> [WHAT YOU WILL DO] Set out exactly every line of the entries below, starting at the line that holds "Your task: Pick" and stopping after the line that holds "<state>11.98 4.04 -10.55".

━━━ DATASET

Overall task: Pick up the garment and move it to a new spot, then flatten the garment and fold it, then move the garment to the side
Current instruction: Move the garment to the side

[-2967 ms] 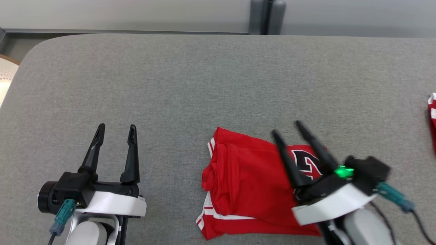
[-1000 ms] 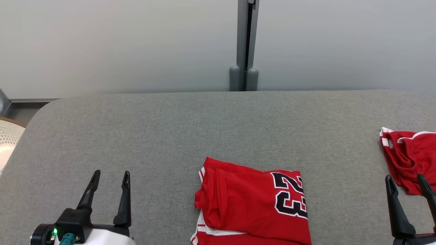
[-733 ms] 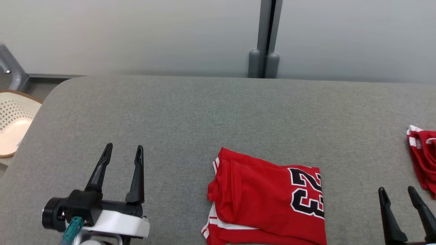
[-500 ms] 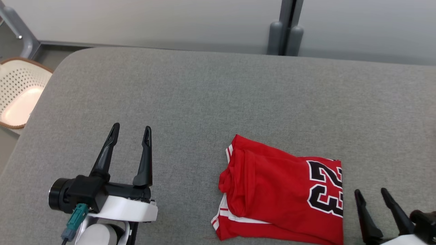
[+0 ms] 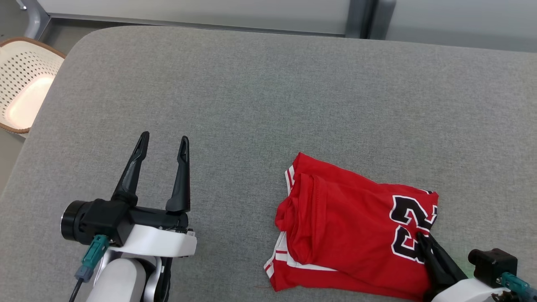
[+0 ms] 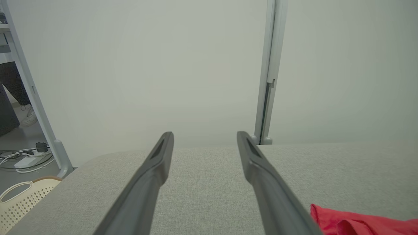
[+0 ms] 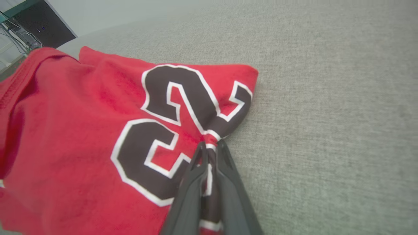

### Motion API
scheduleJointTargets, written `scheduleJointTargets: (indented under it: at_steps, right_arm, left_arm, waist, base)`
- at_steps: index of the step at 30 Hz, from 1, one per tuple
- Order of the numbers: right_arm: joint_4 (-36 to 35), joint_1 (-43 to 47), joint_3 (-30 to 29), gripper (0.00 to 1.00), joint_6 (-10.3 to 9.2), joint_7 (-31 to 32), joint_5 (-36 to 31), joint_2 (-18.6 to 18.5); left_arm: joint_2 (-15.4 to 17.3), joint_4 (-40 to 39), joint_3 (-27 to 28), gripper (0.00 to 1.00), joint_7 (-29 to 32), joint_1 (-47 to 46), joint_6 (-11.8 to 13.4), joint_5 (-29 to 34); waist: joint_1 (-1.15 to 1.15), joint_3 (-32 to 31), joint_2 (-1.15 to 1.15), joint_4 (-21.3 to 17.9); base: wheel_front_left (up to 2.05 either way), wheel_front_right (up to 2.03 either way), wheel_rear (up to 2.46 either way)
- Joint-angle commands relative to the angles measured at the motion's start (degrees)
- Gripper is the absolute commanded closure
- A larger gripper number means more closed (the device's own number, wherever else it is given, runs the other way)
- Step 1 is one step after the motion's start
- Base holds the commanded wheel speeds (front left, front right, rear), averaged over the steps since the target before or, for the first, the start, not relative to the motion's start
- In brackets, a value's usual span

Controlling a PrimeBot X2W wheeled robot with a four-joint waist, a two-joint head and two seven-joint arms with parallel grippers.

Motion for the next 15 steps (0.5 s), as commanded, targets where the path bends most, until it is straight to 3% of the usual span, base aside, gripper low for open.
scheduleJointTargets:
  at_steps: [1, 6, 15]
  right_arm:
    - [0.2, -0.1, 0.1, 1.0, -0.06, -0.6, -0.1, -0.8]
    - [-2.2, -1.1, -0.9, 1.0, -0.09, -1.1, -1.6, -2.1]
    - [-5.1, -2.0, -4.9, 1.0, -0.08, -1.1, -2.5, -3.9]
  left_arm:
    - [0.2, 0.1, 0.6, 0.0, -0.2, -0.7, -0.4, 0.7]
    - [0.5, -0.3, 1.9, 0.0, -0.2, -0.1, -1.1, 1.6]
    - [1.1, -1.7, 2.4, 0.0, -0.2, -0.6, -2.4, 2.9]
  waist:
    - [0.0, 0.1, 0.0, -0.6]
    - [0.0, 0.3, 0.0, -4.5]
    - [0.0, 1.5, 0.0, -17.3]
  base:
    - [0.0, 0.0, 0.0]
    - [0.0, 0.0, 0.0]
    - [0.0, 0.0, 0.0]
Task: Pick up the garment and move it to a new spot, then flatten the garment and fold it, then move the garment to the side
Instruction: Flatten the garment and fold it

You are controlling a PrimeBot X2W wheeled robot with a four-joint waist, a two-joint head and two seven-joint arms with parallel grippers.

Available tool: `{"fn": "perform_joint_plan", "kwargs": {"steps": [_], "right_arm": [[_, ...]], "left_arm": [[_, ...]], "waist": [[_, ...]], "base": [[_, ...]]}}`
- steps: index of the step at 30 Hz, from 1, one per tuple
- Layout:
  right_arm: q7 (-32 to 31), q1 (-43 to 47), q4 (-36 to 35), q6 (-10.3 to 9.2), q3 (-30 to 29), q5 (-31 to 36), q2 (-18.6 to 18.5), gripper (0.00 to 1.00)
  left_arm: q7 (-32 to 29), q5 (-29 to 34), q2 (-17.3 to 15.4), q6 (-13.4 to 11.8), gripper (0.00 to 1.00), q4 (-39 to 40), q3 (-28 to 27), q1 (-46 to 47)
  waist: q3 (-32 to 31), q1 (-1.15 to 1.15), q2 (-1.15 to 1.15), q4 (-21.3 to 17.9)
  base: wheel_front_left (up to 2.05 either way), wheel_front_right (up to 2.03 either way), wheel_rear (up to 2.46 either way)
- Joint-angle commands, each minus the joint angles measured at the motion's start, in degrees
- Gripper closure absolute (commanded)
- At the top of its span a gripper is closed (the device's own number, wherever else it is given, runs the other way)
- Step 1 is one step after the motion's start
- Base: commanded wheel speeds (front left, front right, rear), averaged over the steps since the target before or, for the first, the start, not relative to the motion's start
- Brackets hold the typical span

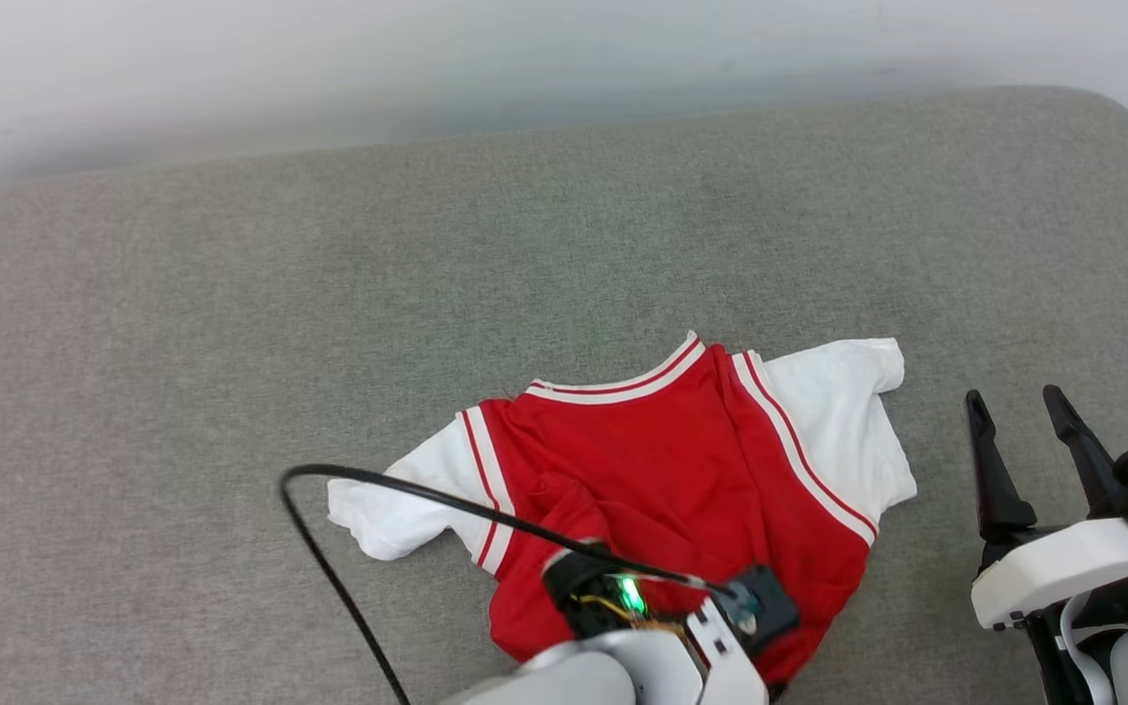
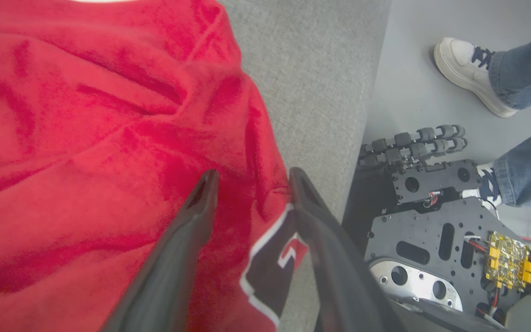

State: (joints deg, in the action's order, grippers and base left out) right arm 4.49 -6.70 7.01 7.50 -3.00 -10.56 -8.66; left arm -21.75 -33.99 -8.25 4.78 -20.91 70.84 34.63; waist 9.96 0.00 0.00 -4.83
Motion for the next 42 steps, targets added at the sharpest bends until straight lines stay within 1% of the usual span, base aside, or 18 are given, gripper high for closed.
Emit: {"fn": "perform_joint_plan", "kwargs": {"steps": [1, 5, 8, 13, 16, 19, 22, 24, 25, 27, 29, 32, 35, 37, 40, 42], "right_arm": [[0.05, 0.59, -0.06, -0.02, 0.00, 0.30, -0.31, 0.00], [0.25, 0.86, -0.14, -0.02, 0.14, 0.06, -0.59, 0.00], [0.45, 1.12, -0.51, -0.02, 0.39, -0.27, -0.95, 0.00], [1.09, 1.58, -1.86, -0.02, 0.27, -1.01, -1.29, 0.00], [2.12, 1.93, -3.05, -0.02, 0.32, -1.52, -1.45, 0.00], [3.54, 2.81, -4.00, -0.02, -0.06, -2.44, -1.04, 0.00], [5.10, 3.40, -4.95, -0.02, -0.07, -3.32, -0.99, 0.00], [5.90, 3.92, -5.40, -0.02, -0.03, -4.03, -0.91, 0.00], [6.21, 4.04, -5.61, -0.02, 0.05, -4.29, -0.92, 0.00], [6.70, 4.33, -5.83, -0.02, 0.54, -4.83, -0.97, 0.00], [7.15, 4.66, -5.83, -0.02, 1.51, -5.60, -1.59, 0.00], [7.59, 5.17, -5.14, -0.02, 2.59, -4.88, -3.01, 0.00], [8.07, 5.01, -4.94, -0.02, 3.17, -5.21, -3.41, 0.00], [8.05, 4.88, -4.86, -0.02, 3.36, -5.54, -3.71, 0.00], [7.61, 4.42, -4.88, -0.02, 3.95, -5.42, -3.96, 0.00], [7.28, 4.18, -4.93, -0.02, 4.27, -5.07, -4.22, 0.00]], "left_arm": [[1.06, -0.04, 0.14, -0.59, 0.00, -0.05, -0.92, 0.80], [7.75, -0.50, -0.51, -3.62, 0.00, 0.45, -5.84, 1.66], [13.94, -1.74, -2.24, -6.31, 0.00, 1.68, -11.38, 1.90], [24.82, -2.47, -8.03, -10.97, 0.00, 4.86, -20.57, 0.97], [30.25, -2.12, -12.82, -13.89, 0.00, 6.91, -25.18, -1.14], [33.87, -3.76, -16.54, -16.64, 0.00, 9.52, -29.84, -4.67], [36.10, -4.70, -19.48, -19.07, 0.00, 12.56, -34.47, -9.63], [36.73, -4.00, -20.40, -20.62, 0.00, 14.76, -37.39, -13.61], [36.90, -3.78, -20.39, -20.96, 0.00, 16.02, -38.85, -15.63], [37.00, -2.11, -19.46, -21.04, 0.00, 19.71, -42.90, -19.49], [36.98, -1.03, -17.78, -20.06, 0.00, 22.57, -46.40, -24.01], [36.93, 0.18, -15.93, -16.82, 0.00, 23.96, -49.22, -28.63], [36.94, 0.45, -15.37, -13.99, 0.00, 22.65, -49.71, -31.20], [36.67, 0.18, -15.70, -12.78, 0.00, 21.22, -49.07, -31.77], [33.51, -0.30, -16.31, -11.83, 0.00, 20.01, -47.86, -30.00], [29.99, -0.47, -17.03, -11.94, 0.00, 19.77, -47.26, -28.06]], "waist": [[-0.43, 0.00, 0.00, 0.33], [-2.16, 0.00, 0.00, 1.24], [-3.85, 0.00, 0.00, 2.05], [-5.61, 0.00, 0.00, 3.71], [-6.08, 0.00, 0.00, 4.70], [-6.45, 0.00, 0.00, 5.58], [-6.70, 0.00, 0.00, 6.23], [-6.77, 0.00, 0.00, 6.48], [-6.73, 0.00, 0.00, 6.54], [-6.58, 0.00, 0.00, 6.67], [-6.43, 0.00, 0.00, 6.78], [-6.05, 0.00, 0.00, 6.97], [-5.59, 0.00, 0.00, 6.75], [-5.11, 0.00, 0.00, 6.50], [-3.57, 0.00, 0.00, 6.21], [-2.33, 0.00, 0.00, 6.04]], "base": [[0.00, 0.00, 0.00], [0.00, 0.00, 0.00], [0.00, 0.00, 0.00], [0.00, 0.00, 0.00], [0.00, 0.00, 0.00], [0.00, 0.00, 0.00], [0.00, 0.00, 0.00], [0.00, 0.00, 0.00], [0.00, 0.00, 0.00], [0.00, 0.00, 0.00], [0.00, 0.00, 0.00], [0.00, 0.00, 0.00], [0.00, 0.00, 0.00], [0.00, 0.00, 0.00], [0.00, 0.00, 0.00], [0.00, 0.00, 0.00]]}}
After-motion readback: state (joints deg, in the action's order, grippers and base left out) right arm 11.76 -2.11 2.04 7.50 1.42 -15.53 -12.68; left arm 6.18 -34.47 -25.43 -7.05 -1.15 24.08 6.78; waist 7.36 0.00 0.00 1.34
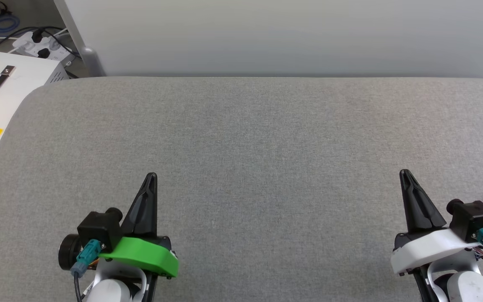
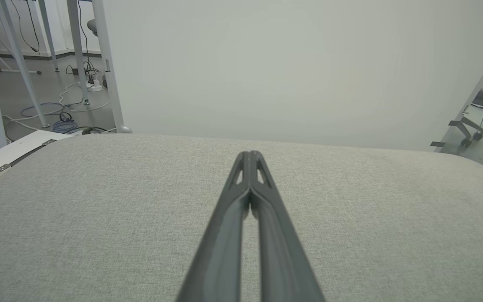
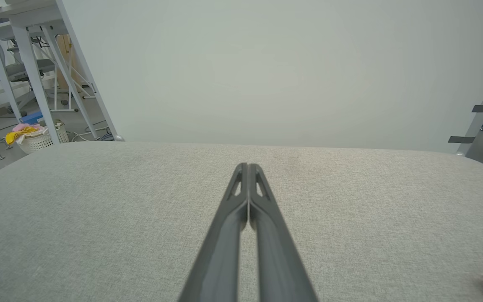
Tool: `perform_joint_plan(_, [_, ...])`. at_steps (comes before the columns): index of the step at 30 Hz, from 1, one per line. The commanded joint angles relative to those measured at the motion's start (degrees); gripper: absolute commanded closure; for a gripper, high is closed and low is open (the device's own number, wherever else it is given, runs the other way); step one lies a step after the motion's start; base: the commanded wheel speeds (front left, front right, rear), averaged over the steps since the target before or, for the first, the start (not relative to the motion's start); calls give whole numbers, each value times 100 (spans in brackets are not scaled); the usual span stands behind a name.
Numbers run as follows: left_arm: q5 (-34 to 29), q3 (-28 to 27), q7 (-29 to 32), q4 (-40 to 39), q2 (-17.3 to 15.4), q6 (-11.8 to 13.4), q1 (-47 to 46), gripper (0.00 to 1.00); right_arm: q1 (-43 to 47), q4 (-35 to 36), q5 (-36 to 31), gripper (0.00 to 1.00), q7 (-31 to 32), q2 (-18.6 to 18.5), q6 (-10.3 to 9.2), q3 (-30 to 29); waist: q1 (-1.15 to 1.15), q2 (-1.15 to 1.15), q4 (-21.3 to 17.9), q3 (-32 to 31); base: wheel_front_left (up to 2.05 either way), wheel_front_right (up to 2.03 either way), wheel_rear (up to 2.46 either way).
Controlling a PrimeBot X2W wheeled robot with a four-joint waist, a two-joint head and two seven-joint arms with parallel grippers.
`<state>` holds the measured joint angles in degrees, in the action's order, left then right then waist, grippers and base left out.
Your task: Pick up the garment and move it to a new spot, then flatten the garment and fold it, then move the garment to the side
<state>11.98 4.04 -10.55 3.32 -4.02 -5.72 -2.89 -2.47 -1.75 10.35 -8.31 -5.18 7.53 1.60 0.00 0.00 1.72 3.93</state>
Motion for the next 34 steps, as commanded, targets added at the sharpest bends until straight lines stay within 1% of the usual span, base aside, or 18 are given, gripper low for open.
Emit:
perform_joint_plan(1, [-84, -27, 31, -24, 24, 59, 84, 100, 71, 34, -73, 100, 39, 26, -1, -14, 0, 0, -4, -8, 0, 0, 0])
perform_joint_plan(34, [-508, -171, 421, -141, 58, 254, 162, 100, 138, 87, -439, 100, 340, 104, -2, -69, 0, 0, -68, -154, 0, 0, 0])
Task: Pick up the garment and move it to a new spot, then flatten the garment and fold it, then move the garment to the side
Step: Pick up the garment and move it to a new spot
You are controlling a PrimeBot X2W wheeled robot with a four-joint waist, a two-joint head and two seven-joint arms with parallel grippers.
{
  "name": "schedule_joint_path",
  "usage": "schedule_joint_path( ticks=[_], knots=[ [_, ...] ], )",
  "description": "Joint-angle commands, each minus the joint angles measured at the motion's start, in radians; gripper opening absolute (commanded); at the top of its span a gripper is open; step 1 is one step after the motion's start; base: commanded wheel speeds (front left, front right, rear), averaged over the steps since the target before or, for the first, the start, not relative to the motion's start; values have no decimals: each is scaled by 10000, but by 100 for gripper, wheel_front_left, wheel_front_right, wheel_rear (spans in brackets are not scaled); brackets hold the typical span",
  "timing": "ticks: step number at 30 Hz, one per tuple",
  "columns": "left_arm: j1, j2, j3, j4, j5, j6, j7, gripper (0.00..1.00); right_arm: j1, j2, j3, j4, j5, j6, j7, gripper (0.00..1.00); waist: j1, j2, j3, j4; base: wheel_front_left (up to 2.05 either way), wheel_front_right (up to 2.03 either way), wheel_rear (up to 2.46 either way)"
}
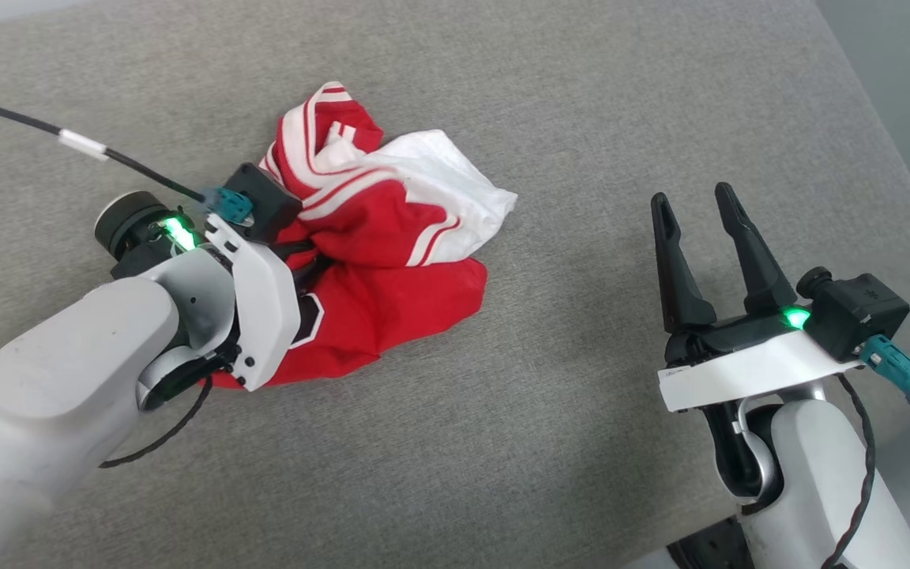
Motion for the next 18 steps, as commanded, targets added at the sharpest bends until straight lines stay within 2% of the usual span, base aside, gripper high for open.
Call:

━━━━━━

> [RESULT OF THIS EXERCISE]
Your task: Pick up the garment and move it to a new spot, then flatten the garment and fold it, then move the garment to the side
<state>11.98 4.04 -10.55 3.32 -4.02 -5.72 -2.89 -2.47 -1.75 10.35 -8.31 -5.18 7.53 1.60 0.00 0.00 1.72 3.93</state>

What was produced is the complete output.